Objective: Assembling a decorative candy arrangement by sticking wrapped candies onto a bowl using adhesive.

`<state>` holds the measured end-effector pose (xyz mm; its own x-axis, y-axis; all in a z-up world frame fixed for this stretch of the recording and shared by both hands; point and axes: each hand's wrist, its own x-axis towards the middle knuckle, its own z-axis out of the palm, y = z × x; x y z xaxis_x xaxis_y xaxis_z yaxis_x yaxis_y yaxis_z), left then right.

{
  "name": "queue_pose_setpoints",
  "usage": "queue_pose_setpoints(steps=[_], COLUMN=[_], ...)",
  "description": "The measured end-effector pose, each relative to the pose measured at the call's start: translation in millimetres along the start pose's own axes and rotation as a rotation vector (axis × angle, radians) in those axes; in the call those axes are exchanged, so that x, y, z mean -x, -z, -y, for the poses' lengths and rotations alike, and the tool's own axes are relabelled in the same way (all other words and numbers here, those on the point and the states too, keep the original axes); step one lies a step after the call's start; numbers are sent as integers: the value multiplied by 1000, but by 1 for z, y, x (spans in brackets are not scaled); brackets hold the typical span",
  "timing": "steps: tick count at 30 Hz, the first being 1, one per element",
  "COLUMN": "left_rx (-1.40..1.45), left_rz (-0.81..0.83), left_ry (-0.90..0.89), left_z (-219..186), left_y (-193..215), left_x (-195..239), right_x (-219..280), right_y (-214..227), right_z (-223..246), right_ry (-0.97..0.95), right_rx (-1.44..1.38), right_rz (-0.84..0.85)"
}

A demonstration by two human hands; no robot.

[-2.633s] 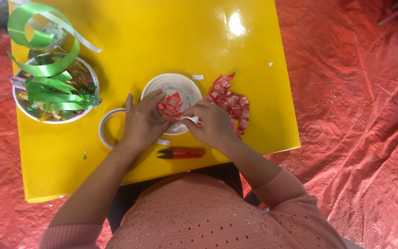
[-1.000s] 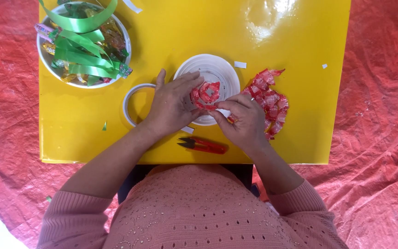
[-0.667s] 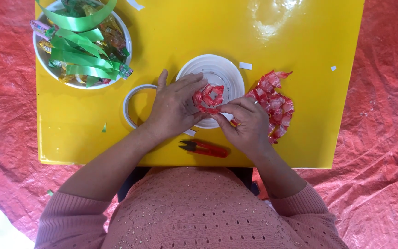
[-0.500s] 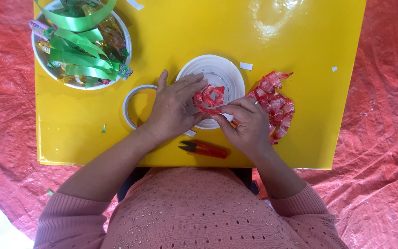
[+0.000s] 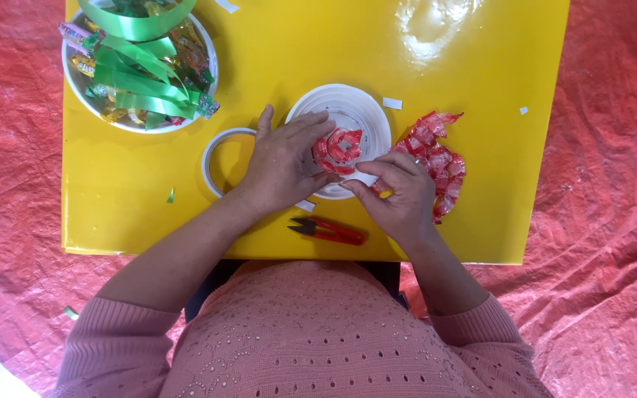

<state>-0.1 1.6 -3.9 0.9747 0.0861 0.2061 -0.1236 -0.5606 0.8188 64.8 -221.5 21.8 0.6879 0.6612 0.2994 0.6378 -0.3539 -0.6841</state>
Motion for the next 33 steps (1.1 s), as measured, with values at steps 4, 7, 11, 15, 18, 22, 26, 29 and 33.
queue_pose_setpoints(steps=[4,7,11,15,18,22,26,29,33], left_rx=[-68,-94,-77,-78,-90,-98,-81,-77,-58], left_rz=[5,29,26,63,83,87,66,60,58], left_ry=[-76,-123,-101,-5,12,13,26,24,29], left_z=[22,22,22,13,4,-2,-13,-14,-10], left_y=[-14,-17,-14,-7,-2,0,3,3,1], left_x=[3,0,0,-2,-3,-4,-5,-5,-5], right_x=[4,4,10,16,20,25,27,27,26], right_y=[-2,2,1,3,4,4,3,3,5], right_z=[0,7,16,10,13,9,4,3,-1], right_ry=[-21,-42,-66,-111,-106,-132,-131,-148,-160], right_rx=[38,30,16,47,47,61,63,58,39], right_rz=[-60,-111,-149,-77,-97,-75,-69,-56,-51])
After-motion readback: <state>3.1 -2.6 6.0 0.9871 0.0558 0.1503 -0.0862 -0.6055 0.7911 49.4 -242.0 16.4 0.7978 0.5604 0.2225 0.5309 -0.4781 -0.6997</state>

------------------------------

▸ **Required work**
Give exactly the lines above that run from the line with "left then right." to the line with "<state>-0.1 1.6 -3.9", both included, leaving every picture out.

▸ **Answer area**
`<state>` holds the measured end-effector pose (xyz mm; its own x-axis, y-axis; all in a z-up world frame fixed for this stretch of the recording and shared by both hands; point and axes: each hand's wrist, its own x-axis towards the middle knuckle, its own z-axis out of the palm, y = z × x; x y z xaxis_x xaxis_y xaxis_z yaxis_x yaxis_y yaxis_z), left then right.

{
  "name": "queue_pose_setpoints",
  "usage": "queue_pose_setpoints(steps=[_], COLUMN=[_], ...)",
  "description": "The measured end-effector pose, each relative to the pose measured at the call's start: translation in millimetres along the start pose's own axes and rotation as a rotation vector (axis × angle, radians) in those axes; in the call those axes are exchanged, so that x, y, z mean -x, -z, -y, for the poses' lengths and rotations alike, and the tool's own axes are relabelled in the same way (all other words and numbers here, those on the point and the states too, keep the original axes); step one lies a step after the call's start; numbers are sent as integers: the value multiplied by 1000, but by 1 for z, y, x (spans in brackets are not scaled); brackets hold the typical span",
  "timing": "steps: tick count at 30 Hz, the first being 1, one per element",
  "COLUMN": "left_rx (-1.40..1.45), left_rz (-0.81..0.83), left_ry (-0.90..0.89), left_z (-219..186), left_y (-193..215), left_x (-195..239), right_x (-219..280), right_y (-214..227), right_z (-223..246), right_ry (-0.97..0.95), right_rx (-1.44..1.38), right_rz (-0.84..0.85)"
}

A demonstration by two human hands; no robot.

[-2.633s] 
[-1.000s] 
[-0.667s] 
[-0.500s] 
[+0.000s] 

<state>-0.1 1.6 -3.9 0.9747 0.0861 0.2061 -0.1236 -0.5606 0.8188 64.8 -221.5 21.8 0.6879 0.6612 0.2994 0.6378 -0.3539 -0.6841</state>

What came before is the complete response.